Separate cache operations from database queries in OpenTelemetry and assertions

Created on 23 October 2023, about 1 year ago
Updated 6 February 2024, 11 months ago

Problem/Motivation

PerformanceTestBase currently relies on parsing database queries to get cache operations for assertions, and sends all database queries to OpenTelemetry. This was OK as an initial implementation but has a couple of drawbacks:

1. Because several core cache bins use chained fast, whether or not a cache get is recorded depends on apcu hits or misses. An apcu hit or miss depends on when the apcu entry was added vs the last write timestamp, and that is inherently variable because it depends on which unix second something falls into.

This turned out to be the reason for variable cache and database counts in performance tests, so this issue allows those to use assertSame() which will both prevent random test failures and also be a lot stricter when real changes occur.

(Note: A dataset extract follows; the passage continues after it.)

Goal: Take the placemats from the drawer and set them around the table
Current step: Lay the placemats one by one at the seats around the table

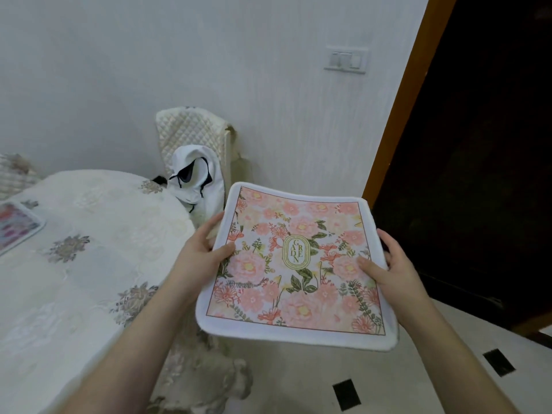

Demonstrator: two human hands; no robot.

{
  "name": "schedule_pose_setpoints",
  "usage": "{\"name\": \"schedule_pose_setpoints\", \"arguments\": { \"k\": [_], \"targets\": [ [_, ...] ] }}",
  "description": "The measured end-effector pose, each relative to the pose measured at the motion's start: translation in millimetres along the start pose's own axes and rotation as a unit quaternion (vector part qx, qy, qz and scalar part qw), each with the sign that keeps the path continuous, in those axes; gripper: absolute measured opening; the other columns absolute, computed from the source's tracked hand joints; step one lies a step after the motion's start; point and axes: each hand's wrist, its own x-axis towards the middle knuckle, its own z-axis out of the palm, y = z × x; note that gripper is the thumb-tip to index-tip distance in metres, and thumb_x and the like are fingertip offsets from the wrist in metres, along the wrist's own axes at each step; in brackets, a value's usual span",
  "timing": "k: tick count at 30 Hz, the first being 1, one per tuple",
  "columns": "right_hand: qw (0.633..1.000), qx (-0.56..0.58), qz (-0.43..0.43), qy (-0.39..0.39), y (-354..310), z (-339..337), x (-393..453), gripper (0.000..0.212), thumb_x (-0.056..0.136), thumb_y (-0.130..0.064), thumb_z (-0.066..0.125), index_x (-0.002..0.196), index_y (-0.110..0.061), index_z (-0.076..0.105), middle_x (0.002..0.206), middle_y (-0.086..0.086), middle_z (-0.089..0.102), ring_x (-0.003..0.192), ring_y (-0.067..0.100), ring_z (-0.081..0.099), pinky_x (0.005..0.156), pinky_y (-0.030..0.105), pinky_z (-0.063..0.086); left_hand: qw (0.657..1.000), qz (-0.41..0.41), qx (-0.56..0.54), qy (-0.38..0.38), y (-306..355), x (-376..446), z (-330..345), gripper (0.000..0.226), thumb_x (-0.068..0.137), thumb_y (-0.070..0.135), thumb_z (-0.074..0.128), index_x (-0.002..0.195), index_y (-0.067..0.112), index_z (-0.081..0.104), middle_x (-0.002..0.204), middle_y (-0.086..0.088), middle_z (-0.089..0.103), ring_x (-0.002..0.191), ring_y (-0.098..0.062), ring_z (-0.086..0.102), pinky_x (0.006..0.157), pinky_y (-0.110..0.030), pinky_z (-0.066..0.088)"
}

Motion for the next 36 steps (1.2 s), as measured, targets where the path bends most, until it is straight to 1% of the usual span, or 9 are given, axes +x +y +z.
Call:
{"name": "schedule_pose_setpoints", "arguments": {
  "k": [2, 5, 8, 10, 16, 22, 27, 31, 36],
  "targets": [
    [1.0, 0.008, 0.002, -0.016, -3, 6, 19, 0.061, 0.09, -0.015, 0.068, 0.137, -0.042, 0.04, 0.108, -0.006, 0.069, 0.084, 0.014, 0.074, 0.061, 0.032, 0.061, 1.0, -0.001, 0.008, 0.015, 3, 12, -4, 0.059, 0.094, 0.013, 0.065, 0.141, 0.044, 0.045, 0.098, 0.002, 0.078, 0.08, -0.022, 0.076, 0.066, -0.043, 0.062],
    [0.999, 0.017, 0.0, -0.043, -4, 22, 50, 0.06, 0.091, -0.014, 0.068, 0.135, -0.044, 0.04, 0.109, -0.006, 0.069, 0.087, 0.016, 0.074, 0.066, 0.037, 0.062, 0.999, -0.007, 0.012, 0.035, 6, 33, -14, 0.059, 0.094, 0.013, 0.066, 0.141, 0.045, 0.045, 0.102, -0.001, 0.077, 0.083, -0.025, 0.076, 0.075, -0.052, 0.061],
    [0.998, 0.008, -0.004, -0.066, -5, 41, 85, 0.061, 0.091, -0.016, 0.068, 0.14, -0.039, 0.04, 0.113, -0.003, 0.07, 0.091, 0.019, 0.074, 0.073, 0.047, 0.061, 0.998, -0.016, 0.004, 0.056, 5, 56, -24, 0.059, 0.096, 0.014, 0.064, 0.14, 0.047, 0.044, 0.096, 0.001, 0.078, 0.082, -0.025, 0.076, 0.074, -0.051, 0.061],
    [0.997, -0.002, -0.003, -0.08, -7, 55, 109, 0.063, 0.091, -0.017, 0.068, 0.141, -0.04, 0.039, 0.114, -0.003, 0.069, 0.092, 0.02, 0.073, 0.075, 0.05, 0.061, 0.997, -0.021, -0.001, 0.07, 2, 72, -30, 0.059, 0.096, 0.016, 0.064, 0.141, 0.048, 0.043, 0.095, 0.001, 0.078, 0.08, -0.024, 0.076, 0.072, -0.05, 0.061],
    [0.993, -0.027, -0.025, -0.117, -28, 97, 174, 0.057, 0.093, -0.013, 0.066, 0.136, -0.041, 0.042, 0.111, -0.006, 0.07, 0.09, 0.016, 0.074, 0.076, 0.047, 0.061, 0.994, -0.021, -0.049, 0.1, -9, 120, -49, 0.059, 0.095, 0.013, 0.064, 0.138, 0.049, 0.046, 0.095, -0.001, 0.078, 0.081, -0.025, 0.076, 0.075, -0.052, 0.061],
    [0.989, -0.032, -0.017, -0.144, -47, 132, 224, 0.055, 0.093, -0.014, 0.065, 0.136, -0.04, 0.044, 0.109, -0.006, 0.07, 0.089, 0.018, 0.074, 0.074, 0.048, 0.061, 0.991, -0.033, -0.054, 0.118, -9, 169, -73, 0.059, 0.096, 0.016, 0.064, 0.139, 0.051, 0.044, 0.095, 0.001, 0.078, 0.08, -0.024, 0.076, 0.074, -0.051, 0.061],
    [0.986, -0.034, -0.008, -0.165, -50, 165, 265, 0.053, 0.093, -0.015, 0.065, 0.128, -0.048, 0.043, 0.112, -0.004, 0.07, 0.091, 0.021, 0.074, 0.074, 0.051, 0.061, 0.988, -0.042, -0.065, 0.136, -12, 202, -91, 0.059, 0.096, 0.015, 0.063, 0.137, 0.053, 0.045, 0.093, 0.0, 0.078, 0.08, -0.025, 0.076, 0.075, -0.052, 0.06],
    [0.981, -0.046, -0.01, -0.187, -51, 188, 297, 0.052, 0.094, -0.015, 0.064, 0.129, -0.049, 0.045, 0.112, -0.004, 0.07, 0.091, 0.021, 0.074, 0.075, 0.052, 0.06, 0.985, -0.052, -0.054, 0.158, -14, 221, -102, 0.058, 0.096, 0.017, 0.063, 0.138, 0.052, 0.044, 0.092, 0.002, 0.077, 0.079, -0.022, 0.076, 0.073, -0.049, 0.061],
    [0.972, -0.045, -0.01, -0.229, -55, 215, 342, 0.053, 0.094, -0.013, 0.063, 0.134, -0.043, 0.045, 0.11, -0.005, 0.071, 0.088, 0.02, 0.074, 0.072, 0.05, 0.061, 0.976, -0.066, -0.05, 0.2, -18, 247, -109, 0.058, 0.096, 0.018, 0.064, 0.138, 0.053, 0.044, 0.093, 0.004, 0.077, 0.08, -0.022, 0.076, 0.074, -0.051, 0.061]
  ]
}}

2. dozens or hundreds of database queries in OpenTelemetry/Grafana Tempo is hard to scan, if we show cache operations distinctly, it's easier to look for database queries, cache gets, cache sets in the list and see what's going on.

Steps to reproduce

Proposed resolution

Remaining tasks

User interface changes

API changes

Data model changes

Release notes snippet

📌 Task
Status

Fixed

Version

11.0 🔥

Component
PHPUnit 

Last updated about 17 hours ago

Created by

🇬🇧United Kingdom catch

Live updates comments and jobs are added and updated live.
  • Performance

    It affects performance. It is often combined with the Needs profiling tag.

Sign in to follow issues

Merge Requests

Comments & Activities

  • Issue created by @catch
  • 🇫🇷France andypost

    Next kind of measure could be serialisation

  • 🇬🇧United Kingdom catch

    Assuming 📌 Allow assertions on the number of database queries run during tests RTBC and 📌 Add database query spans to otel traces Needs review land before this one, we should handle both assertions and open telemetry spans here.

    Implementation something like:

    1. Add a decorator for all cache backends (webprofiler module has one we can borrow from) which times cache operations to the performance_test module that's already in core.

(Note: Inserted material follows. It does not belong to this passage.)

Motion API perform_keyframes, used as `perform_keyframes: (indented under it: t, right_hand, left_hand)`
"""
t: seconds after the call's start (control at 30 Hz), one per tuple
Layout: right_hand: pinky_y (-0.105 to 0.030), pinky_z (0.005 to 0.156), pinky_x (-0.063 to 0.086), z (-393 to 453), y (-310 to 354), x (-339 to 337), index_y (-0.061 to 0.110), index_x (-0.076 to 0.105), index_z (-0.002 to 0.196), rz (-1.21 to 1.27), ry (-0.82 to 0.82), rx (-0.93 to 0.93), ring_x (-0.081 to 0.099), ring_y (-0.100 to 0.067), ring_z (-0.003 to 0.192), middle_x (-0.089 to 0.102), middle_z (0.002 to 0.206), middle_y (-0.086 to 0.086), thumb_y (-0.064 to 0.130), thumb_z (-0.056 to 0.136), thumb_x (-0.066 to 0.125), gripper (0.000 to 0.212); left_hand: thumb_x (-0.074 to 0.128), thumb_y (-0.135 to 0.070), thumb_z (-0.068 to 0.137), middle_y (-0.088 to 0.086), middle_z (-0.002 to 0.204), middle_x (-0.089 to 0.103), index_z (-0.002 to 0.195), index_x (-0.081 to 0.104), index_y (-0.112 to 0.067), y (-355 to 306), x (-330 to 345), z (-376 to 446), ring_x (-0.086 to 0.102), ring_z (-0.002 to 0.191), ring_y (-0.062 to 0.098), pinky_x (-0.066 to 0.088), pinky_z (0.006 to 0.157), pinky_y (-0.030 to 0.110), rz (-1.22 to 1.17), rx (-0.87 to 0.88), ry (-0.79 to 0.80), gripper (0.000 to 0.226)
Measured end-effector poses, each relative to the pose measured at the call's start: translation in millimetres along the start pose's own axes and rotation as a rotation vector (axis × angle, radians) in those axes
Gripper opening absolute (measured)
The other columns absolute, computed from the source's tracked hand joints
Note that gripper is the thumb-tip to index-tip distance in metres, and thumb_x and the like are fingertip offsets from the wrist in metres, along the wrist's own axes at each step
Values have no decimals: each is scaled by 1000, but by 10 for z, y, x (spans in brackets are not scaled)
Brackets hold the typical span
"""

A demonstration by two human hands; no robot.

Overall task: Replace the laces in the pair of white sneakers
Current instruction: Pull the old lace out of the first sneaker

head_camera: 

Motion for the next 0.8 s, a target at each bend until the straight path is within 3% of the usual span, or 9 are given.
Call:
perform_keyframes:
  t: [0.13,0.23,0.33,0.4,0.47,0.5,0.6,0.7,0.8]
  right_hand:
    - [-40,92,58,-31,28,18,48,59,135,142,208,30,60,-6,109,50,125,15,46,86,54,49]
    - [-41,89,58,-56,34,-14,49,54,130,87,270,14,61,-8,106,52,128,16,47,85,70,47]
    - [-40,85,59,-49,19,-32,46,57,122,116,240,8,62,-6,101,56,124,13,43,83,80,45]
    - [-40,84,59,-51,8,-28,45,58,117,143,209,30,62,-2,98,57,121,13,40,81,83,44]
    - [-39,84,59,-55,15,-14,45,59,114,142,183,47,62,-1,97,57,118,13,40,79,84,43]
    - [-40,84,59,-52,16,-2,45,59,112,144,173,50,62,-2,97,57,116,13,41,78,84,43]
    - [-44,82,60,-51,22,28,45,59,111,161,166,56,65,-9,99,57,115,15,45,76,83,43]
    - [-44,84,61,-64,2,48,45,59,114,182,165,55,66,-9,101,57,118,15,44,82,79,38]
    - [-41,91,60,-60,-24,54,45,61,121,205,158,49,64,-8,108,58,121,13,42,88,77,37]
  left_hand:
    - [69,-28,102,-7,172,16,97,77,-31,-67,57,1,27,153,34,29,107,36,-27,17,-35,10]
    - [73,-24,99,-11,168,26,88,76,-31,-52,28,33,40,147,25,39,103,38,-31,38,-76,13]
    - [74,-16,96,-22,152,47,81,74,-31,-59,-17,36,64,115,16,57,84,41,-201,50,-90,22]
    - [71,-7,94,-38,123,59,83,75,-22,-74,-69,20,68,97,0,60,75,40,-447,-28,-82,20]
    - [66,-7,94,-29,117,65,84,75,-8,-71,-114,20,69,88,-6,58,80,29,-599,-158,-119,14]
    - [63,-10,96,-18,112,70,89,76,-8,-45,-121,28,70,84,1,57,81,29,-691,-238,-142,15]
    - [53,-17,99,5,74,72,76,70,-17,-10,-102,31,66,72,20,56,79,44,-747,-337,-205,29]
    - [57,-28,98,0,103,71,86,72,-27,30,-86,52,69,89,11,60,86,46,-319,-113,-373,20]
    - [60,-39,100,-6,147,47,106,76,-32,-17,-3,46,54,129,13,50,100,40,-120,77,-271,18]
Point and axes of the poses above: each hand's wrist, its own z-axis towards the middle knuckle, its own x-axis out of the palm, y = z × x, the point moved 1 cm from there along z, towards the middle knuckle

    2. Replace the database query handling for cache operations with the information we collect directly from the cache API - we can throw away the database queries since they're duplicates.

    3. Add the cache operations to open telemetry (again in place of the database queries for cache operations) so they can be browsed there - cid, bin and maybe backtrace would all be useful here.

  • 🇬🇧United Kingdom catch

    Some of this happened in 📌 Allow assertions on the number of database queries run during tests RTBC but we should decorate the cache services (and cache tags, and key value) instead of looking at database query backtraces so it works generically and can also be separated in Open Telemetry traces.

  • Status changed to Needs work 11 months ago
  • 🇬🇧United Kingdom catch

    Not there yet but made a start.

  • 🇬🇧United Kingdom catch

    Opened a follow-up for cache tags 📌 Collect cache tags checksum queries via a decorator Postponed . I think we should separate them out via the same mechanism that we've been doing for cache operations before that issue (i.e. checking the query caller), because a decorator can't decorate the code that actually runs the query since it's buried in the checksum implementation, we'd need to subclass rather than decorate, which is not necessarily cleaner.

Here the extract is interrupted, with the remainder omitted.